▶ [WORK REQUIRED]:
Review the material and extract every line in which the word "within" occurs.

▶ [RECORDS PROVIDED]:
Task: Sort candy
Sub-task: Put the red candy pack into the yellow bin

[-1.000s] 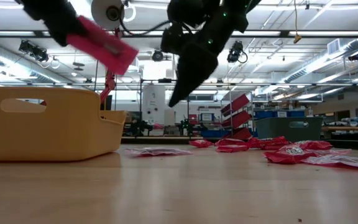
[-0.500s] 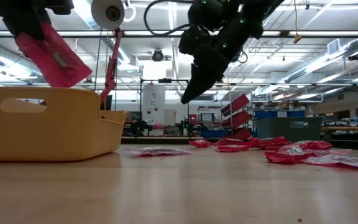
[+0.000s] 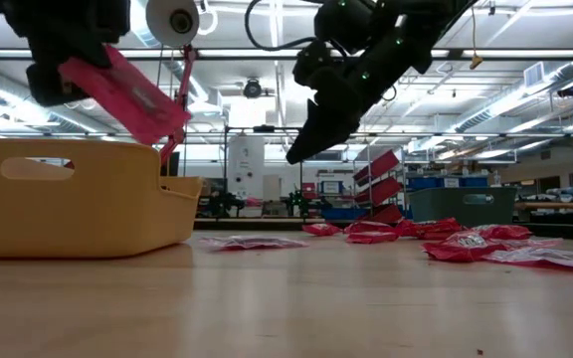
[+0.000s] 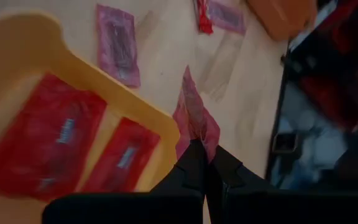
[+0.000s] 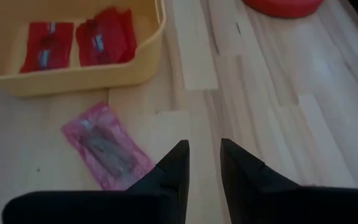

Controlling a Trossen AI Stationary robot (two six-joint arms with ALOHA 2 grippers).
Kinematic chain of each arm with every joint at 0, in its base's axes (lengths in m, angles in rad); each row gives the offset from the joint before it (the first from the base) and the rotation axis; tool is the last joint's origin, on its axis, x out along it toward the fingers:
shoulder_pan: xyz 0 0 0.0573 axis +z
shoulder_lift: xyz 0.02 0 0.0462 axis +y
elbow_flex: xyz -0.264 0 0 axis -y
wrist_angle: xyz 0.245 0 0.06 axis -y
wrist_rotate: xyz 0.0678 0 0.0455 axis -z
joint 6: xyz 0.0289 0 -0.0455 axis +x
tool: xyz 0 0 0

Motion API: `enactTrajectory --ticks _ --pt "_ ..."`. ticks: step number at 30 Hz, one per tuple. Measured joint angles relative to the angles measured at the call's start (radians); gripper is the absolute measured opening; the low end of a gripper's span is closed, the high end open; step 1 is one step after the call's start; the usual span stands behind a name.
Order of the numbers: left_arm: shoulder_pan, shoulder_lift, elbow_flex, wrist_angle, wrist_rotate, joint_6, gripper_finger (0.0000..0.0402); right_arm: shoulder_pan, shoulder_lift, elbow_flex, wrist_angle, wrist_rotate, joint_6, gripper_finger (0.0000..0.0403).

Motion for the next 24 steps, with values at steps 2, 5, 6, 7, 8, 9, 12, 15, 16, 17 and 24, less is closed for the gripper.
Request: enactTrajectory --ticks 2,5,6,7,8,9,12,15,16,17,24 --pt "-0.005 0.000 -0.038 0.058 -0.021 -0.049 0.0000 0.004 0.000 0.000 0.024 0.000 -0.002 0.0077" --pt "-0.015 0.000 -0.070 0.121 -0.056 -0.114 0.0000 0.007 0.000 0.000 0.042 0.000 -0.009 0.0075" --pt "-0.022 0.000 -0.080 0.117 -0.058 -0.140 0.0000 0.009 0.000 0.000 0.039 0.000 -0.009 0.0075" --pt "-0.029 0.000 -0.089 0.109 -0.058 -0.163 0.0000 0.009 0.000 0.000 0.038 0.000 -0.010 0.0076" --pt "-0.036 0.001 -0.098 0.106 -0.057 -0.185 0.0000 0.009 0.000 0.000 0.038 -0.001 -0.010 0.0076" --pt "-0.044 0.001 -0.105 0.107 -0.058 -0.206 0.0000 0.010 0.000 0.000 0.039 0.000 -0.010 0.0076" --pt "-0.062 0.000 -0.124 0.111 -0.061 -0.260 0.0000 0.013 0.000 0.000 0.038 -0.001 -0.011 0.0075" --pt "-0.066 0.000 -0.139 0.110 -0.074 -0.327 0.0000 0.015 0.000 0.000 0.039 -0.001 -0.011 0.0075" --pt "-0.065 0.000 -0.145 0.110 -0.082 -0.358 0.0000 0.015 0.000 0.000 0.038 -0.001 -0.011 0.0076" --pt "-0.065 0.000 -0.149 0.103 -0.085 -0.382 0.0000 0.015 0.000 0.000 0.038 -0.001 -0.011 0.0076" --pt "-0.065 0.000 -0.151 0.080 -0.091 -0.409 0.0000 0.015 0.000 0.000 0.047 -0.001 -0.011 0.0073"
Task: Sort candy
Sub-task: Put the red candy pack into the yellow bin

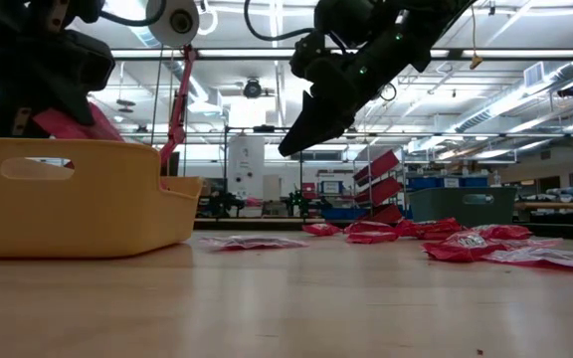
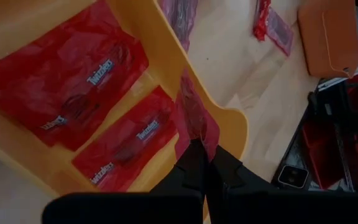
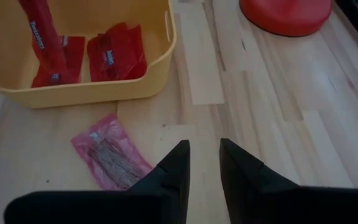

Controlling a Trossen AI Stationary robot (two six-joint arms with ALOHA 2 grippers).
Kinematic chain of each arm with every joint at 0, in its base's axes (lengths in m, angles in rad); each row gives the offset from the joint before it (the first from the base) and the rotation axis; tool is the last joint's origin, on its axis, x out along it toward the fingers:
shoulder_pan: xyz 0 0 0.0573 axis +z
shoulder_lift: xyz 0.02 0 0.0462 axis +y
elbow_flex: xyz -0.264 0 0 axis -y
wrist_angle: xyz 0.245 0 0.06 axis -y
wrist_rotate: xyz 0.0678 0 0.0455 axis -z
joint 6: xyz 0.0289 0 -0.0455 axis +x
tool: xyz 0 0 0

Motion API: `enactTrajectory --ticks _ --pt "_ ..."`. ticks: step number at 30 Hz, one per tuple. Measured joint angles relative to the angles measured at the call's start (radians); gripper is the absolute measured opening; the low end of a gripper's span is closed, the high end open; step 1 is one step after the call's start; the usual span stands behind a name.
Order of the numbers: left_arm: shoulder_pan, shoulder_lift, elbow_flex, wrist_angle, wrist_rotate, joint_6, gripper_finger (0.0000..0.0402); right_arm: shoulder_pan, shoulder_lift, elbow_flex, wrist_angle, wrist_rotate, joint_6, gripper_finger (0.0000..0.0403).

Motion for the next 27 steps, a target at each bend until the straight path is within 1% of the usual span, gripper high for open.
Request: enactTrajectory --ticks 19,27 --pt "0.000 0.000 0.000 -0.005 -0.010 0.014 0.0002 0.000 0.000 0.000 0.020 0.000 0.000 0.0074" --pt "0.000 0.000 0.000 -0.008 -0.010 0.027 0.0036 0.000 0.000 0.000 0.021 0.000 0.000 0.0074"
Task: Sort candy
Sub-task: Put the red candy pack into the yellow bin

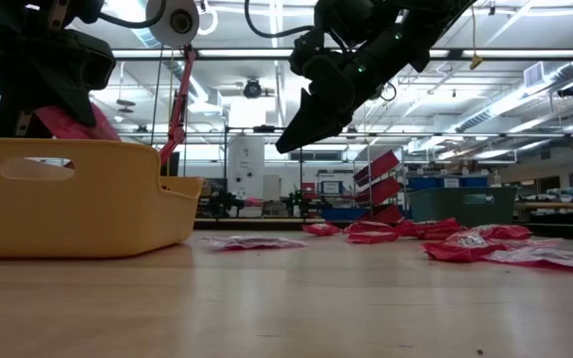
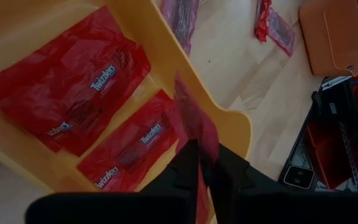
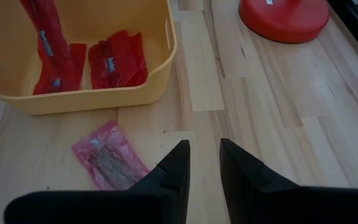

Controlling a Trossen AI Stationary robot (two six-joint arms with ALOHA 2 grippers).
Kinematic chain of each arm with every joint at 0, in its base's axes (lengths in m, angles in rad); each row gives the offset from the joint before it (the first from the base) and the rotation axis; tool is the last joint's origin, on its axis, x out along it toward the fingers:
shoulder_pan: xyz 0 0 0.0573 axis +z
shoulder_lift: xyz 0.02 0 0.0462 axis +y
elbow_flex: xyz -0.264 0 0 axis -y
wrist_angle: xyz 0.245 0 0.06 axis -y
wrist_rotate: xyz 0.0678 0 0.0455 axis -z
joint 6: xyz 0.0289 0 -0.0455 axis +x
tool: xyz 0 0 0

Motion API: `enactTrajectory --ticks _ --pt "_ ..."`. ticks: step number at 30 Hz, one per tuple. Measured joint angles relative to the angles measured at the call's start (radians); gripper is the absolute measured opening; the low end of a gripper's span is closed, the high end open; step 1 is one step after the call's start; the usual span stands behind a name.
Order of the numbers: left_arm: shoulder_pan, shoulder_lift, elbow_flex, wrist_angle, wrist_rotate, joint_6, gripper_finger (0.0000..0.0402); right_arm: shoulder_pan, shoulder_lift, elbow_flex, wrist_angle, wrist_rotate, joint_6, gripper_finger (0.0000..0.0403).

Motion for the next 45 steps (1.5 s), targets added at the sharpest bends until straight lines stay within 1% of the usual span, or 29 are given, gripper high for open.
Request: enactTrajectory --ticks 9,18,22,27,31,36,40,45 --pt "0.000 0.000 0.000 -0.004 -0.004 0.000 0.0069 0.000 0.000 0.000 0.000 0.000 0.000 0.0074" --pt "0.000 0.000 0.000 -0.005 -0.004 0.000 0.0076 0.000 0.000 0.000 0.000 0.000 0.000 0.0074" --pt "0.000 0.000 0.000 -0.005 0.052 0.004 0.0076 0.000 0.000 0.000 0.000 0.000 0.000 0.0074" --pt "0.001 0.000 0.000 -0.007 0.077 0.006 0.0076 0.000 0.000 0.000 0.000 0.000 0.000 0.0074" --pt "0.000 0.000 0.000 -0.007 0.159 0.007 0.0076 0.000 0.000 0.000 0.000 0.000 0.006 0.0074" --pt "0.001 0.000 0.000 -0.005 0.172 0.009 0.0076 0.000 0.000 0.000 0.000 0.000 0.006 0.0074" --pt "0.002 -0.003 0.000 0.011 0.173 0.058 0.0076 0.002 0.001 0.000 0.007 -0.003 -0.016 0.0074" --pt "0.005 -0.007 0.013 0.073 0.198 0.115 0.0076 0.021 0.008 0.000 -0.011 -0.033 -0.114 0.0074"
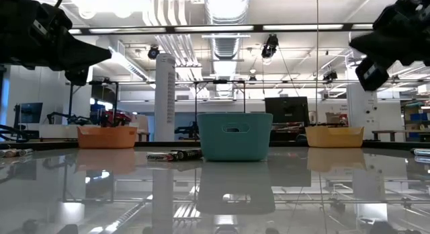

▶ [RESPONSE AREA]:
Motion for the next 27 steps, a target at each bend until the straight path is within 1% of the usual span, gripper high for open.
Motion for the next 45 steps (1.5 s), targets added at the sharpest bends until straight lines stay within 1% of the usual span, or 29 are given, gripper high for open.

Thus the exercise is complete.